# P57 Hoodia Contains Undeclared Drug Ingredient



## Arnold (Oct 25, 2011)

*P57 Hoodia Contains Undeclared Drug Ingredient*

The FDA is advising consumers not to purchase or use ???P57 Hoodia,??? a scam weight loss sold on various websites and in some retail stores, and manufactured by Huikng Pharmaceutical. FDA laboratory analysis confirmed that ???P57 Hoodia??? contains sibutramine which is a controlled substance that was removed from the U.S. market in October 2010 for safety reasons.  The product poses a threat to consumers because sibutramine is known to substantially increase blood pressure and/or pulse rate in some patients and may present a significant risk for patients with a history of coronary artery disease, congestive heart failure, arrhythmias, or stroke.  This product may also interact in life threatening ways with other medications a consumer may be taking. Consumers should stop using this product immediately and throw it away.


----------



## ~RaZr~ (Oct 25, 2011)

No shit! "Sib" is some good stuff. Wonder where I can snag a few bottles?


----------



## Ahrnold (Oct 25, 2011)

*P57*

fuuuu, jus ordered some!


----------



## ~RaZr~ (Oct 25, 2011)

Ahrnold said:


> fuuuu, jus ordered some!



You did make sure that it was from the company mentioned right?


----------



## Ahrnold (Oct 25, 2011)

i think?


----------



## ~RaZr~ (Oct 25, 2011)

Yep that's them!


----------



## Ahrnold (Oct 25, 2011)

gd deal!  worth a try, 13 bucks shipped for 90 caps!

haha


----------



## |Z| (Oct 26, 2011)

contamination gives the industry too much bad press  hope no one got sick or injured due to this


----------



## budiz (Nov 16, 2011)

did this stuff turn out to be the real deal?... they are always reformulating these things.


----------



## Arnold (Nov 16, 2011)

budiz said:


> did this stuff turn out to be the real deal?... they are always reformulating these things.

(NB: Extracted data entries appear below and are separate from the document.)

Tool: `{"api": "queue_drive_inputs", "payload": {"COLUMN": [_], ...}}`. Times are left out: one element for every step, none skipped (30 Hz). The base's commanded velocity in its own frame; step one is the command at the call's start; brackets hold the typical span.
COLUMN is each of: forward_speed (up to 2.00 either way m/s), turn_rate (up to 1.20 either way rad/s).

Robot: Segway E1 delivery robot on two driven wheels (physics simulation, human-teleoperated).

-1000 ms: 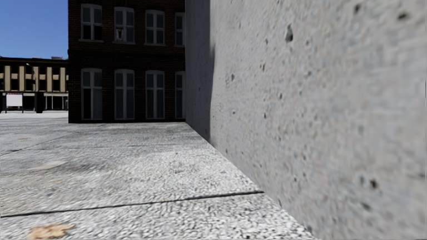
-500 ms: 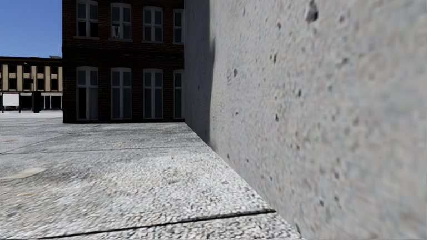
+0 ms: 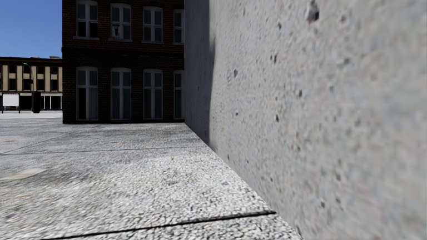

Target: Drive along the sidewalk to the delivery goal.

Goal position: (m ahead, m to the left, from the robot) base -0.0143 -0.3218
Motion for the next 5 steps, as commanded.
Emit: {"api": "queue_drive_inputs", "payload": {"forward_speed": [0.0,0.0,0.0,0.0,0.0], "turn_rate": [0.0,0.0,0.0,0.0,0.0]}}
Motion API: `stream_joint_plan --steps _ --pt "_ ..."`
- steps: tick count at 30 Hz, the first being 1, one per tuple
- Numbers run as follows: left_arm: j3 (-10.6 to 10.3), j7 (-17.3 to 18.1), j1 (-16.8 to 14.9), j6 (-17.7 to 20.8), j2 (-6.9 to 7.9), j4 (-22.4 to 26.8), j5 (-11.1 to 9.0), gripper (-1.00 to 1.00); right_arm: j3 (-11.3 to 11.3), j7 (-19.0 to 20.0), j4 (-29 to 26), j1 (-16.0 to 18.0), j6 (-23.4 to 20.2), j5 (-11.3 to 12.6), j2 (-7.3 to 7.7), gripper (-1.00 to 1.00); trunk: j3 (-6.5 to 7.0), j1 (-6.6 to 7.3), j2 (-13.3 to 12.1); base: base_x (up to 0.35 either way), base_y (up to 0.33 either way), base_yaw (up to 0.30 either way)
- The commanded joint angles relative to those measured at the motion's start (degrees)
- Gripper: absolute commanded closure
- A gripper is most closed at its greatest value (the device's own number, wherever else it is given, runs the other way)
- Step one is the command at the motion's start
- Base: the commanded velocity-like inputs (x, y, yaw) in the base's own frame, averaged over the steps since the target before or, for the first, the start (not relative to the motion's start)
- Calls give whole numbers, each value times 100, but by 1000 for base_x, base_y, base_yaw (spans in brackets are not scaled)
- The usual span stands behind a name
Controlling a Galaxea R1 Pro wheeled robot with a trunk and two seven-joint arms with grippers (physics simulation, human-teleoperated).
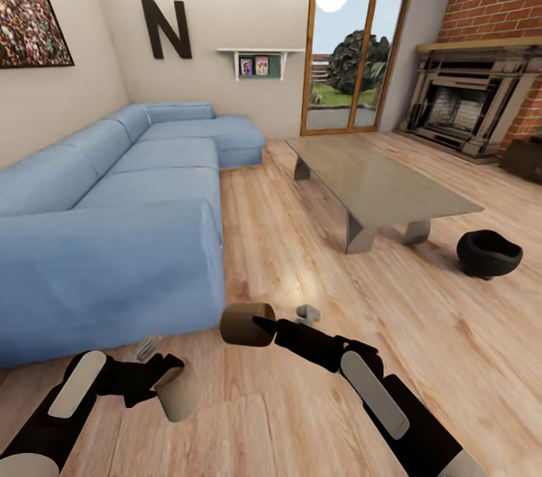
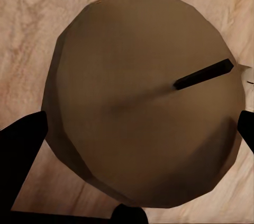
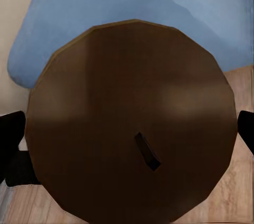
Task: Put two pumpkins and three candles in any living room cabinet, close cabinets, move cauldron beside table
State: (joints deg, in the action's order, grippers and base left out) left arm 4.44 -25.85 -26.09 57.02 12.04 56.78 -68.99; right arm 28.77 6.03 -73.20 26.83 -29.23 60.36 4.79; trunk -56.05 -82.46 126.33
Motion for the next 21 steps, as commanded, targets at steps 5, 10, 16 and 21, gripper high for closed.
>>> stream_joint_plan --steps 5,10,16,21 --pt "10 -60 -1 5 0 8 -88 100 -18 8 -2 5 -12 54 4 100 9 4 2 -96 -1 -266" --pt "12 -60 -1 4 0 8 -88 100 -20 9 -2 4 -12 55 2 100 23 4 2 -125 -35 -267" --pt "13 -60 -1 2 -5 8 -88 100 -26 4 -3 5 -23 56 -7 100 39 4 2 -11 -3 -268" --pt "6 -53 -1 4 -8 10 -88 100 -21 11 -10 6 -23 55 3 100 52 4 2 -1 0 -268"
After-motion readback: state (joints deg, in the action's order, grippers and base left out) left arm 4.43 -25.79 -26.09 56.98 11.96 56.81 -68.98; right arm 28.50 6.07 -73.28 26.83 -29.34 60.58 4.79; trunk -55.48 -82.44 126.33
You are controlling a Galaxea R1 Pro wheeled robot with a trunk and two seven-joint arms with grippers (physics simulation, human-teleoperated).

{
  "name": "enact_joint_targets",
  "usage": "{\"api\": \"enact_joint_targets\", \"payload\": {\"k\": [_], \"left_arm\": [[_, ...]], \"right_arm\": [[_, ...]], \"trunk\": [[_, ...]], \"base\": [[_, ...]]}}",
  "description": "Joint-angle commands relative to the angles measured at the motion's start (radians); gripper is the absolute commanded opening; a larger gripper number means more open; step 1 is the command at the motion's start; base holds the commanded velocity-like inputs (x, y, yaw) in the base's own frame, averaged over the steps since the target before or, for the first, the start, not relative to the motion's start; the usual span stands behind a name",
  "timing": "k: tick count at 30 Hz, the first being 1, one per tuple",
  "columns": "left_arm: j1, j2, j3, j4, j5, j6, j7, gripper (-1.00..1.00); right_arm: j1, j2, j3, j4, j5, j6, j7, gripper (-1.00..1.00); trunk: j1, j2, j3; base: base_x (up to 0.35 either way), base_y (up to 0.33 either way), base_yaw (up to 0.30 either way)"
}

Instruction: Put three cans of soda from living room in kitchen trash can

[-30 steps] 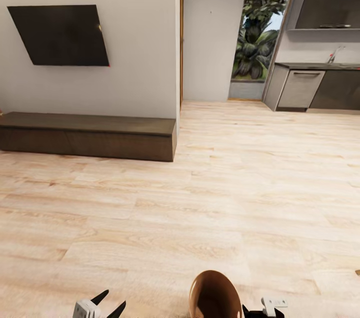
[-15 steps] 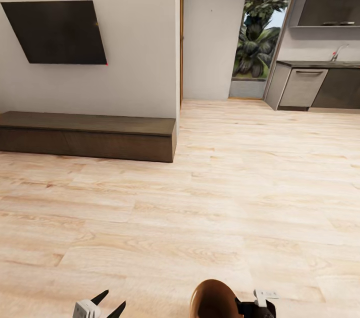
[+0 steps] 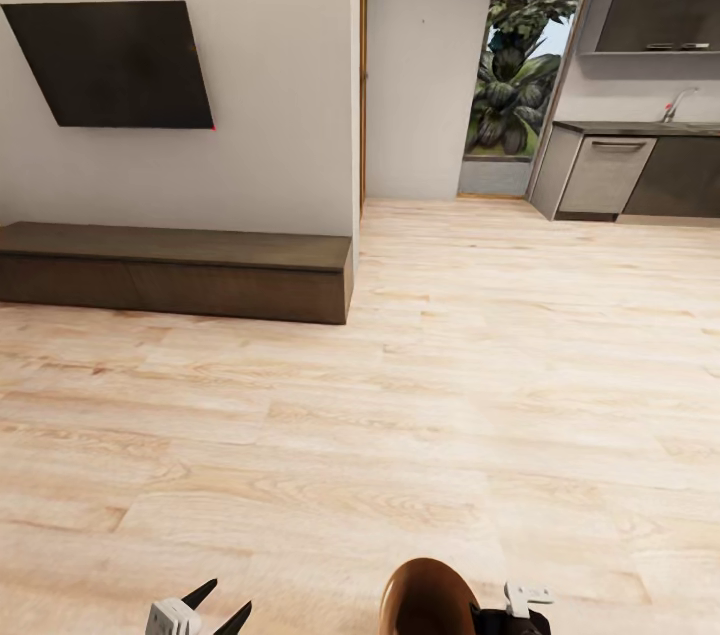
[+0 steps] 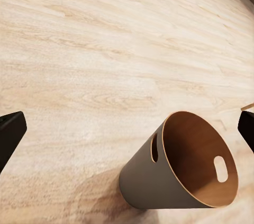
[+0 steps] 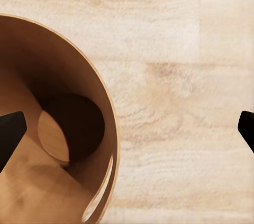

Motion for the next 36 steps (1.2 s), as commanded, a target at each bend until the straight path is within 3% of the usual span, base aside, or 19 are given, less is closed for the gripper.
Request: {"api": "enact_joint_targets", "payload": {"k": [1, 12, 22, 36], "left_arm": [[0.000, 0.000, 0.000, 0.000, 0.000, 0.000, 0.000, 1.00], [0.000, 0.000, 0.000, 0.000, 0.000, 0.000, 0.000, 1.00], [0.000, 0.000, 0.000, -0.001, 0.000, 0.000, 0.000, 1.00], [0.000, 0.000, 0.000, -0.001, 0.000, 0.000, 0.000, 1.00]], "right_arm": [[0.000, 0.000, 0.000, 0.001, 0.000, 0.000, 0.000, 1.00], [-0.001, 0.000, 0.000, 0.003, 0.000, 0.000, -0.001, 1.00], [-0.001, 0.000, 0.000, 0.003, -0.001, 0.000, -0.001, 1.00], [-0.001, 0.000, 0.000, 0.001, -0.001, -0.003, -0.001, 1.00]], "trunk": [[0.000, 0.000, 0.000], [0.000, 0.000, -0.010], [0.038, -0.070, -0.057], [0.046, -0.084, -0.080]], "base": [[0.000, 0.000, 0.000], [0.000, 0.000, 0.000], [0.000, 0.000, 0.000], [0.000, 0.000, 0.000]]}}
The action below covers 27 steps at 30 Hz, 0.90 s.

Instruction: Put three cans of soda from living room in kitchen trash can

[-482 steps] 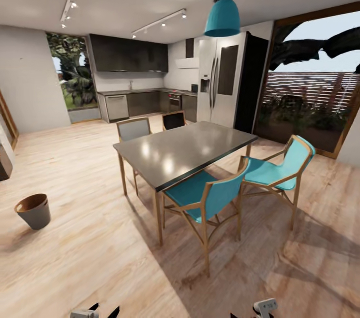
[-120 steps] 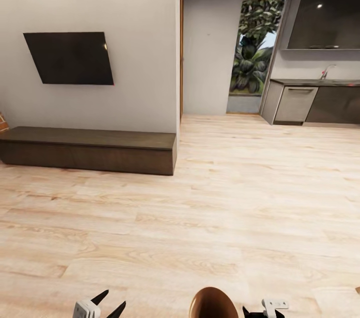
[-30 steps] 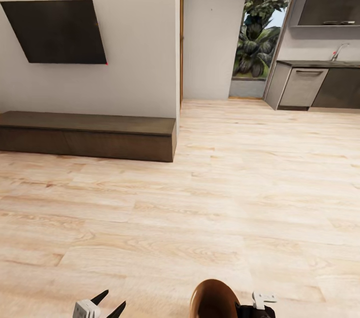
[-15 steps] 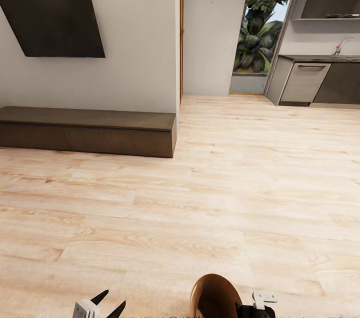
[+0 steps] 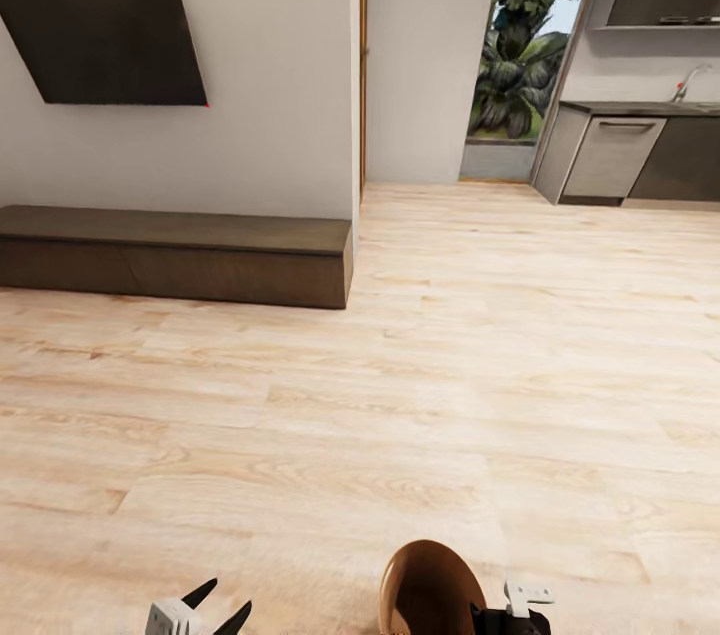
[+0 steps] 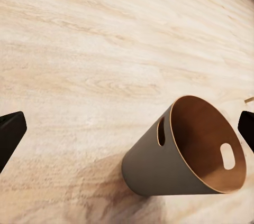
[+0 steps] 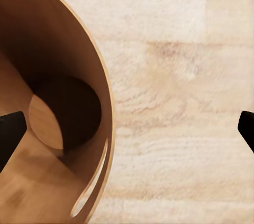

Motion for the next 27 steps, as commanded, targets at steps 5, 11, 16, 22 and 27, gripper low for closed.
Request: {"api": "enact_joint_targets", "payload": {"k": [5, 11, 16, 22, 27], "left_arm": [[0.000, 0.000, 0.000, 0.000, 0.000, 0.000, 0.000, 1.00], [0.000, 0.000, 0.000, 0.000, 0.000, 0.000, 0.000, 1.00], [0.000, 0.000, 0.000, 0.000, 0.000, 0.000, 0.000, 1.00], [0.000, 0.001, 0.000, 0.000, 0.000, 0.000, 0.000, 1.00], [0.000, 0.000, 0.000, 0.000, 0.000, 0.000, 0.000, 1.00]], "right_arm": [[0.000, 0.000, 0.000, 0.000, 0.000, -0.011, 0.001, 1.00], [0.000, 0.000, 0.000, 0.000, 0.000, -0.014, 0.001, 1.00], [0.000, 0.000, 0.000, 0.000, 0.000, -0.015, 0.002, 1.00], [0.000, 0.000, 0.000, 0.000, 0.000, -0.016, 0.002, 1.00], [0.000, 0.000, 0.001, 0.000, 0.000, -0.016, 0.002, 1.00]], "trunk": [[0.015, -0.028, -0.017], [0.015, -0.028, -0.025], [0.015, -0.028, -0.030], [0.035, -0.063, -0.050], [0.035, -0.063, -0.057]], "base": [[0.000, 0.000, 0.000], [0.000, 0.000, 0.000], [0.000, 0.000, 0.000], [0.000, 0.000, 0.000], [0.000, 0.000, 0.000]]}}
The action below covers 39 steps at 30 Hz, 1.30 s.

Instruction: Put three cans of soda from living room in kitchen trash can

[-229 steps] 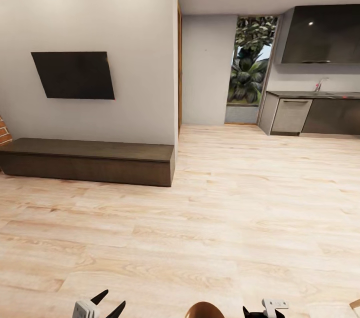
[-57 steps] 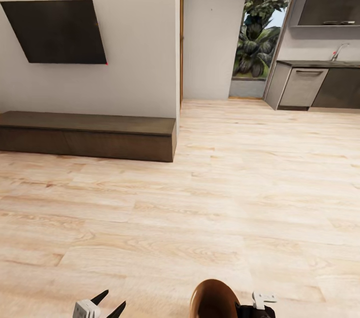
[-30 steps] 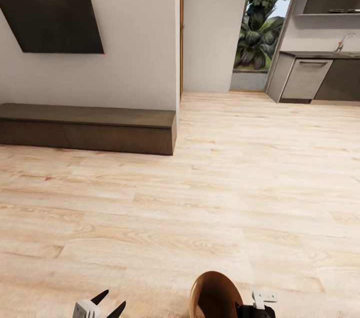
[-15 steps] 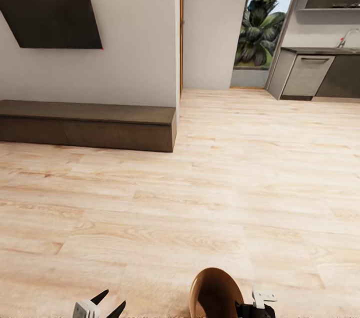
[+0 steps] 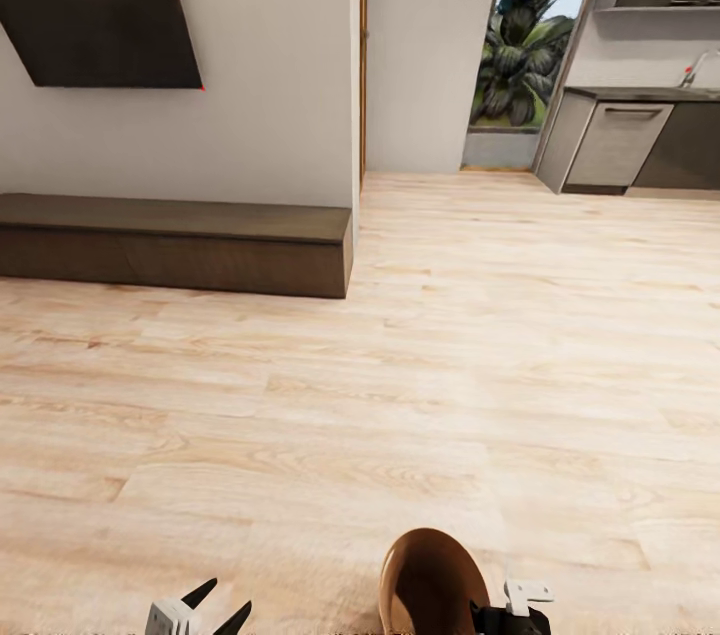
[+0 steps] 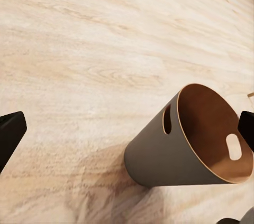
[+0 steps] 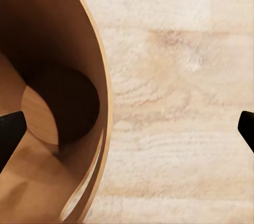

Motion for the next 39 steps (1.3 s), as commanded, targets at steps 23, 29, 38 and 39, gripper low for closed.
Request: {"api": "enact_joint_targets", "payload": {"k": [23, 29, 38, 39], "left_arm": [[0.000, 0.000, 0.000, 0.000, 0.000, 0.000, 0.000, 1.00], [0.000, 0.000, 0.000, 0.000, 0.000, 0.000, 0.000, 1.00], [0.000, 0.000, 0.000, 0.000, 0.000, 0.000, 0.000, 1.00], [0.000, 0.000, 0.000, 0.000, 0.000, 0.000, 0.000, 1.00]], "right_arm": [[0.000, 0.000, 0.083, 0.000, 0.000, 0.000, 0.000, 1.00], [0.000, 0.000, 0.089, 0.000, 0.000, -0.001, 0.000, 1.00], [0.000, 0.000, 0.089, 0.000, 0.000, 0.000, 0.000, 1.00], [0.000, 0.000, 0.090, 0.000, 0.000, 0.000, 0.000, 1.00]], "trunk": [[0.027, -0.049, -0.045], [0.027, -0.049, -0.052], [0.027, -0.049, -0.054], [0.027, -0.049, -0.054]], "base": [[0.000, 0.000, 0.000], [0.000, 0.000, 0.000], [0.000, 0.000, 0.000], [0.000, 0.000, 0.000]]}}
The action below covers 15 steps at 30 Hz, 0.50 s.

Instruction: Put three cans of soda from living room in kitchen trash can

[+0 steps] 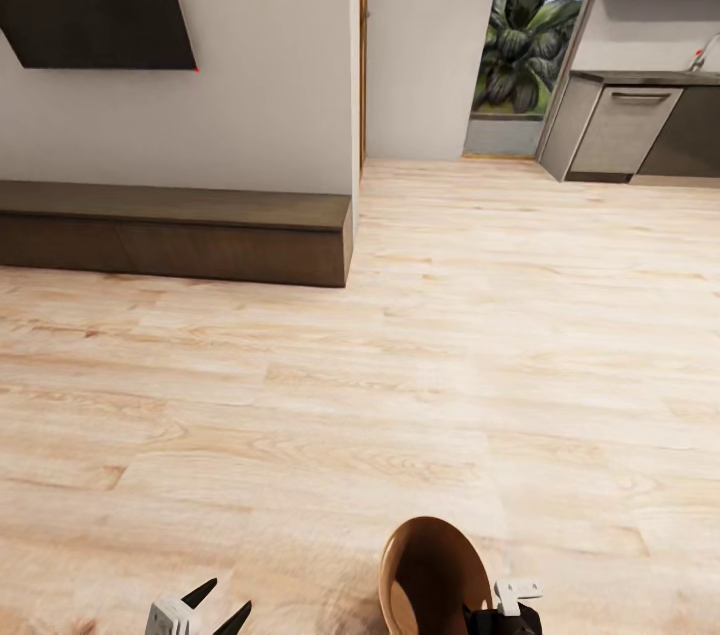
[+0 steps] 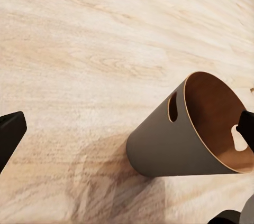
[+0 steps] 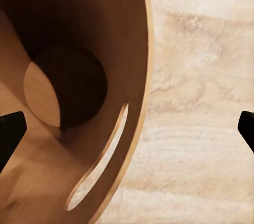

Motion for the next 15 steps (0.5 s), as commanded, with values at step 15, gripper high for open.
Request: {"api": "enact_joint_targets", "payload": {"k": [15], "left_arm": [[0.000, 0.000, 0.000, 0.000, 0.000, 0.000, 0.000, 1.00]], "right_arm": [[0.000, 0.000, 0.000, 0.000, 0.000, 0.000, 0.000, 1.00]], "trunk": [[0.000, 0.000, -0.012]], "base": [[0.000, 0.000, 0.000]]}}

*FDA laboratory analysis confirmed that ???P57 Hoodia??? contains sibutramine  which is a controlled substance that was removed from the U.S. market  in October 2010 for safety reasons. *


----------



## budiz (Nov 16, 2011)

Gotcha but not all of the p57 was tainted....certain lot numbers were tainted but I'm sure the ones he ended up buying were sibutramine free.....as I'm sure there would be quite a few people interested in getting some cheap sib..just curious if it panned out...  

Sent from my SPH-D700 using Tapatalk


----------



## ~RaZr~ (Nov 16, 2011)

Ha feel sorry for the guy above who I was conversing with. Maybe he was able to get some get stuff.....


----------



## budiz (Nov 16, 2011)

djlance said:


> Ha feel sorry for the guy above who I was conversing with. Maybe he was able to get some get stuff.....



What do you mean? You feel sorry for him cause he is now running some p57?

Sent from my SPH-D700 using Tapatalk


----------



## ~RaZr~ (Nov 16, 2011)

He bought a bunch from Amazon, in an attempt to probably get a hold of the tainted batches.


----------



## budiz (Nov 17, 2011)

djlance said:


> He bought a bunch from Amazon, in an attempt to probably get a hold of the tainted batches.



Haha...good answer

Sent from my SPH-D700 using Tapatalk


----------



## Ahrnold (Nov 17, 2011)

oh yea good sh*t, buzzin all day off one cap!


----------



## ~RaZr~ (Nov 17, 2011)

Ahrnold said:


> oh yea good sh*t, buzzin all day off one cap!



Hmm....so you possibly did get a hold of some of those batches.


----------



## Ahrnold (Nov 17, 2011)

maybe, not sure what one would truly feel if it had the the sub ingredient in it


----------



## Ahrnold (Nov 17, 2011)

does anyone know the batch #s ?


----------



## budiz (Nov 17, 2011)

No they didn't list the lot numbers...but I imagine it would be pretty easy to tell if you got the real deal and it sounds like you did....where did you order them from?  I know the dream body slimming caps with the white tops have undeclared sub in them.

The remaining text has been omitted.